Fat embolism is underreported. The risk factors of fat embolism are - all major multiple bone fractures, crush injuries, bone marrow transplantation, orthopedic surgery of major joints, IV hyperalimentations, liposuction, acute and chronic pancreatitis, prolonged CPR, splitting sternum in open heart surgery, major burn victims, prolonged use of corticosteroid, fatty liver, sickle cell anemia, thalassemia, etc. When a small amount of fat globules enters the circulation, it may not produce any adverse effect on the body. When intermediary pins were used in hip fractures fat embolism was common.
More than occasionally the fat embolism is misdiagnosed as something else and only by autopsy examination the fat embolism is established. 15 % of all autopsies show fat embolism. Fat is a neurotoxin. Cerebral fat embolism produces significant CNS symptoms. Skin petechiae are very characteristic of fat emboli of the skin. A fluoroscopic eye examination is one direct evidence of fay embolism.
A chest x-ray may show only nonspecific vascular congestion. MRI of the brain is most helpful for cerebral fat emboli. Centrum putamen and subarachnoid show edema due to the toxic effect of fat.
Treatment of fat embolism has gone through many therapeutic trials, but none are specific. General vascular support and adequate oxygenation of vital organs decide the treatment outcomes. Mortality is about 10%.
Air Embolism.
Air embolism produces two distinct groups of medical problems.

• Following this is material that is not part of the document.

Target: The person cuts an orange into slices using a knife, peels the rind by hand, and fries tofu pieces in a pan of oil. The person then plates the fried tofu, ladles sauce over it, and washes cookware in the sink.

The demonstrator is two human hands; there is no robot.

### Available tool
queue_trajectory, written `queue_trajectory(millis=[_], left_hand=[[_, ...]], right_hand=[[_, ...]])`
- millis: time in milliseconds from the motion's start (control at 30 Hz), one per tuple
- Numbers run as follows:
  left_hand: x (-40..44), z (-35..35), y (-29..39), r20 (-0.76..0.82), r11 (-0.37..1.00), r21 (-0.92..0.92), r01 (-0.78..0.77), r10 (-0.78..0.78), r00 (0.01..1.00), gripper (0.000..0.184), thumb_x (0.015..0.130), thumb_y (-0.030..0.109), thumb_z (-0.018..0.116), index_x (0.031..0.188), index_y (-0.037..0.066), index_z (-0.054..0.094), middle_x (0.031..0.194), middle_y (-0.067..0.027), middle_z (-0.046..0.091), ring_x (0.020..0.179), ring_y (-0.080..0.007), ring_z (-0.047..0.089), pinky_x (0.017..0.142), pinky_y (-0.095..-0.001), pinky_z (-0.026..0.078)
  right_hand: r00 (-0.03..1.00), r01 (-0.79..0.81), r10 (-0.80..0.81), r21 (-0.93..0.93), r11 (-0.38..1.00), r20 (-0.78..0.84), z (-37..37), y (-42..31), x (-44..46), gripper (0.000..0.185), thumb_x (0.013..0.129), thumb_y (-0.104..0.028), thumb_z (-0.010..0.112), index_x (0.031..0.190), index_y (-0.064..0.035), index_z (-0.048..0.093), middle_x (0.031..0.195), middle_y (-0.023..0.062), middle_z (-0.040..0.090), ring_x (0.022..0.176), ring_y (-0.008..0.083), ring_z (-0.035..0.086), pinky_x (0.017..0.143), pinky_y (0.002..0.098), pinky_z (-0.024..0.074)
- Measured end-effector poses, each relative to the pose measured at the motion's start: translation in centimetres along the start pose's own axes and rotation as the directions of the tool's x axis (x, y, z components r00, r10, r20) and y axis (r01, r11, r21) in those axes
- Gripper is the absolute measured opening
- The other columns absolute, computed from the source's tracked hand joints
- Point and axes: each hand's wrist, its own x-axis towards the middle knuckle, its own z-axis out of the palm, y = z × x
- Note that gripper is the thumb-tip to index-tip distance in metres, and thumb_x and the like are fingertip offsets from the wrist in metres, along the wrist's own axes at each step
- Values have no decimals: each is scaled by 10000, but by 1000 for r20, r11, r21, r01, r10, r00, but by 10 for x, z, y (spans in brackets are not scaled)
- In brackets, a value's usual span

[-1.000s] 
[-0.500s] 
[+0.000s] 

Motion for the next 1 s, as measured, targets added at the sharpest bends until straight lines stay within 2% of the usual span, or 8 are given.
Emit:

One that produces pain in joints is known as caisson disease or bends. The other is major symptoms due to blockage of blood flow to vital organs. Occasionally air can block blood entry to the heart chambers. These incidences are not common but time is short for the reversal of the block. Less severe but significant symptoms are due to cerebral anoxia.
Treatment consists of giving oxygen immediately and then oxygen delivered in Hyperbaric chambers. This aspect is discussed in an earlier blog.
Amniotic Fluid Embolism.
Amniotic fluid embolism is a near fatal complication during childbirth and in the 48 hours postpartum period. Sudden cardiovascular collapse, air hunger, loss of consciousness and disseminated intramuscular coagulation are usual presentations. Acute pulmonary hypertension from arterial obstruction is complicated by the release of cytokines and complements that produce multisystem failure. Complement C3 and C4 are low in serum, and zinc coproporphyrin levels are elevated. There is no specific therapy for amniotic fluid embolism. Extracorporeal membrane oxygenation and correction of acidosis and other metabolic derailments are therapeutically maintained as well as possible under the circumstance. The pregnancy is terminated by C-section and the prognosis of the newborn is good. Air embolism happens in about 4 per 100,000 childbirths. The mortality is 60 to 80%.
Embolisms are of several kinds and emboli can originate from various sources. Deep vein thrombosis resulting in pulmonary embolism is common among various groups and in a selected population, like nursing homes, cancer hospitals and ICU units, the incidence is high.
The current nursing practice of early mobilization following surgery, trauma, and childbirth has substantially lowered the incidence of PE. The direct acting anticoagulant improved patients' compliance with therapy.